By RASHAD ROLLE
Tribune Staff Reporter
rrolle@tribunemedia.net
SIR Arlington Butler was remembered as a father, a politician, an ambassador, an intellectual, an advocate for sports and a patriot in a funeral service at the Christ Church Cathedral Friday.
The funeral service came a little more than two weeks after the 79-year-old died at the Princess Margaret Hospital.
His eldest son, Arlington Gibao Butler, said: "One of the key things that I learned from my father that I will carry throughout my life is the value of family. He committed himself to his family. Family to him was an expansive group. My father had his flaws, frailties and shortcomings like anyone else but he was one of the greatest Bahamians that I have known and my hero. When I looked at him as a child I saw a giant of a man. When I looked at him in the last few months, I saw a frail boy, scared of what the future may hold, longing for the adoration of the crowd, wishing that his friends would come and see him and in a lot of pain, both physically and psychologically."

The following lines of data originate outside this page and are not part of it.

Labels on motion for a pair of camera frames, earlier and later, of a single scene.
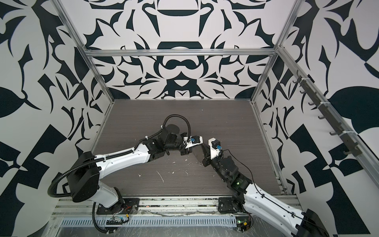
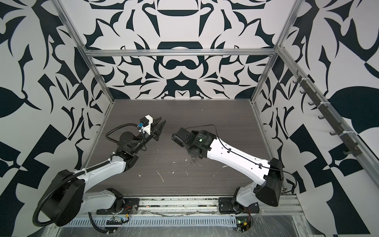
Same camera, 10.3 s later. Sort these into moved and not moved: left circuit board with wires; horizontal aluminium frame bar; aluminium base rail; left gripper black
Moved: left gripper black
Not moved: left circuit board with wires; aluminium base rail; horizontal aluminium frame bar
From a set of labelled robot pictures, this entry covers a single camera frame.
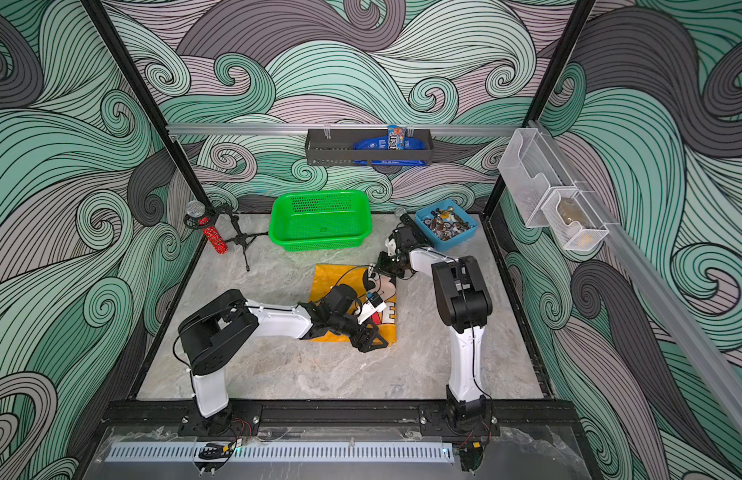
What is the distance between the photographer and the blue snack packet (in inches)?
36.1

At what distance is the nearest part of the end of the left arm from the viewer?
713 mm

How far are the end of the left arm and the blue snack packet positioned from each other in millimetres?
463
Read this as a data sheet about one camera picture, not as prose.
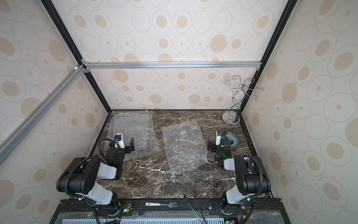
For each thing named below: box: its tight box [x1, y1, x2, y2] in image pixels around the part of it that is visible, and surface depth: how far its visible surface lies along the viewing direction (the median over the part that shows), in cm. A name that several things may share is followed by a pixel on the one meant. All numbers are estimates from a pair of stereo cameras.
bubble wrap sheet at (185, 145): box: [161, 119, 209, 174], surface depth 99 cm
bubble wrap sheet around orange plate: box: [106, 109, 160, 161], surface depth 108 cm
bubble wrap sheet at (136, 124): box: [104, 109, 160, 161], surface depth 107 cm

"The last time I touched my father without gloves, gowns and his mask, I went to see him about a week before he passed. I was sitting in a room and we weren't saying anything to each other. I don't think it was because we didn't have anything to say; we just didn't know what words to say because we knew this wasn't going to be so much longer. And then he asked me if I could hold his hand and I held his hand for an hour and then he quietly slipped of to sleep. All the things I've done for my father and all he's done for me, that's the one most endearing moment that it will stay with me for the rest of my life. Because in that moment in his fear of transitioning to the other side, with this pain he was suffering, he could find comfort in just holding my hand."
For his part, Prime Minister Dr Hubert Minnis praised Sir Arlington, tracking his efforts advocating for majority rule to his time in government, which included serving during the early days of the Pindling Administration as well as in Cabinet during the first Free National Movement government. Keith Joseph, a representative of the International Olympic Committee, brought levity to the somber event, recalling Sir Arlington's dignified stature and memorable speeches at assembly meetings.

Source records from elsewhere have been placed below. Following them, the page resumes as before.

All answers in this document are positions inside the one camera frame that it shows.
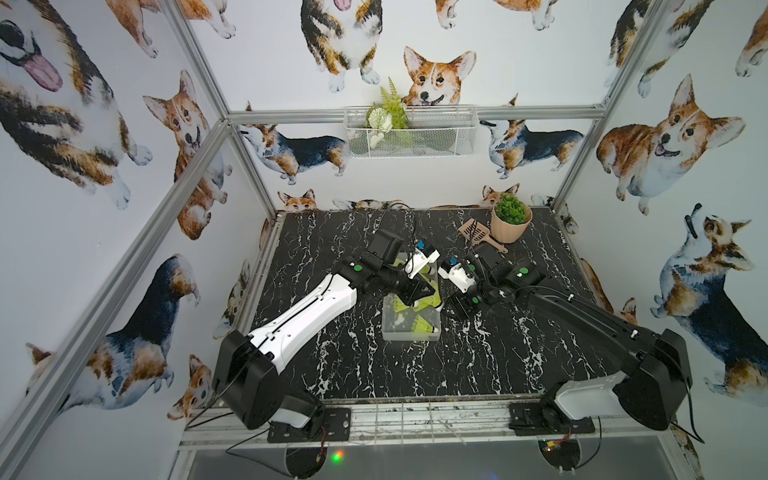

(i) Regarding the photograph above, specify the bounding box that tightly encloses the green shuttlecock three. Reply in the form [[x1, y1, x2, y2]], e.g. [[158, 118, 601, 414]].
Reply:
[[394, 296, 411, 313]]

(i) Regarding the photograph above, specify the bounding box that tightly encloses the green shuttlecock eight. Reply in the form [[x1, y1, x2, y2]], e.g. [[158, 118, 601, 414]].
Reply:
[[415, 293, 442, 311]]

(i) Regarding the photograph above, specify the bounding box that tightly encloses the clear plastic storage box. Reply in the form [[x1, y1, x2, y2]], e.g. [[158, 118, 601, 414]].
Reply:
[[381, 264, 442, 342]]

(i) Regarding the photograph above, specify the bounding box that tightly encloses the green shuttlecock five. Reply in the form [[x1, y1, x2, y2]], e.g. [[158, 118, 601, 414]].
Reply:
[[411, 315, 439, 335]]

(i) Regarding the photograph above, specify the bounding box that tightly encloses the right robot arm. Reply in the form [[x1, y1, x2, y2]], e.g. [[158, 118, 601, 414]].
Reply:
[[438, 246, 692, 435]]

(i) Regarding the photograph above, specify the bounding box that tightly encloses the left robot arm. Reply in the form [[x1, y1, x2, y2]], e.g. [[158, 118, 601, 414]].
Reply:
[[212, 252, 439, 439]]

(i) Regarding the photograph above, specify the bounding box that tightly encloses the pink slotted scoop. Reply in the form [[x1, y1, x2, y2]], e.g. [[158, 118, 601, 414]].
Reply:
[[459, 219, 508, 254]]

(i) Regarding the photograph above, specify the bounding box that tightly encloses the pink pot with succulent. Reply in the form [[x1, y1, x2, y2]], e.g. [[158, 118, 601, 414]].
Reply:
[[490, 194, 533, 244]]

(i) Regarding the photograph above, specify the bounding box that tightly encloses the green fern plant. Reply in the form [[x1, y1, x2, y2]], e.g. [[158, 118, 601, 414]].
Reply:
[[366, 78, 409, 149]]

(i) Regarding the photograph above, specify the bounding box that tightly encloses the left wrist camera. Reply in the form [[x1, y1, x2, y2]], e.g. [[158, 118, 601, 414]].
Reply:
[[366, 229, 440, 279]]

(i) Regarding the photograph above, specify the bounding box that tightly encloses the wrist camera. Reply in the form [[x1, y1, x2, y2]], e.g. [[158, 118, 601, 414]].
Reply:
[[438, 257, 478, 293], [366, 229, 440, 279]]

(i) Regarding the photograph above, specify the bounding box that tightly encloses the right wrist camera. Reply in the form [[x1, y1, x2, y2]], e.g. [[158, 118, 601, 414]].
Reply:
[[438, 257, 478, 293]]

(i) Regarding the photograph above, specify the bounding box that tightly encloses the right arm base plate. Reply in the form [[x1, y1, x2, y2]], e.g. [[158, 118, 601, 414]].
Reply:
[[508, 402, 596, 436]]

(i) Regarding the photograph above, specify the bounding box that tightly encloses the white wire wall basket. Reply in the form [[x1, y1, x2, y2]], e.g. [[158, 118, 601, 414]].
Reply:
[[343, 106, 479, 159]]

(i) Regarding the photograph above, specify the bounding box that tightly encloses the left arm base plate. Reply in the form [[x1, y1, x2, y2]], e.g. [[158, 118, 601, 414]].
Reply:
[[267, 407, 352, 444]]

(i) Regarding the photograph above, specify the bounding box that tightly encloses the aluminium front rail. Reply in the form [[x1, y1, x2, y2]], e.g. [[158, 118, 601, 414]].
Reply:
[[178, 400, 685, 451]]

"Never let it be said that Arlie at any time faltered in marketing this country," he said. "He was one of the best salesmen of this beautiful country the world has ever come to know… Ask any member of the sports fraternity what they remember most about Sir Arlington Butler and everyone would break out into a broad smile. To see Arlie at a general assembly was to be present at a classic pantomime. His every action formed a critical part of his performance. For Arlie to get up and speak at an assembly, Arlie would raise the country's tag; (I) never knew how there could be drama to that too, and by the time his hand got up everyone would've known that it was the Bahamas and God forbid that the chairperson failed to recognize him. Arlie would look around the hall to see if anyone else's hand was up… Once you gave Arlie the floor, Arlie then engaged in more drama because to see Arlie rise from his feet to speak was to see dramatization. Arlie never learned to just get up; Arlie had to stand up and allow everyone to recognize this giant of a man getting up so that by the time he got up to stand upright, even the chairman worried because the entry was so magnificent."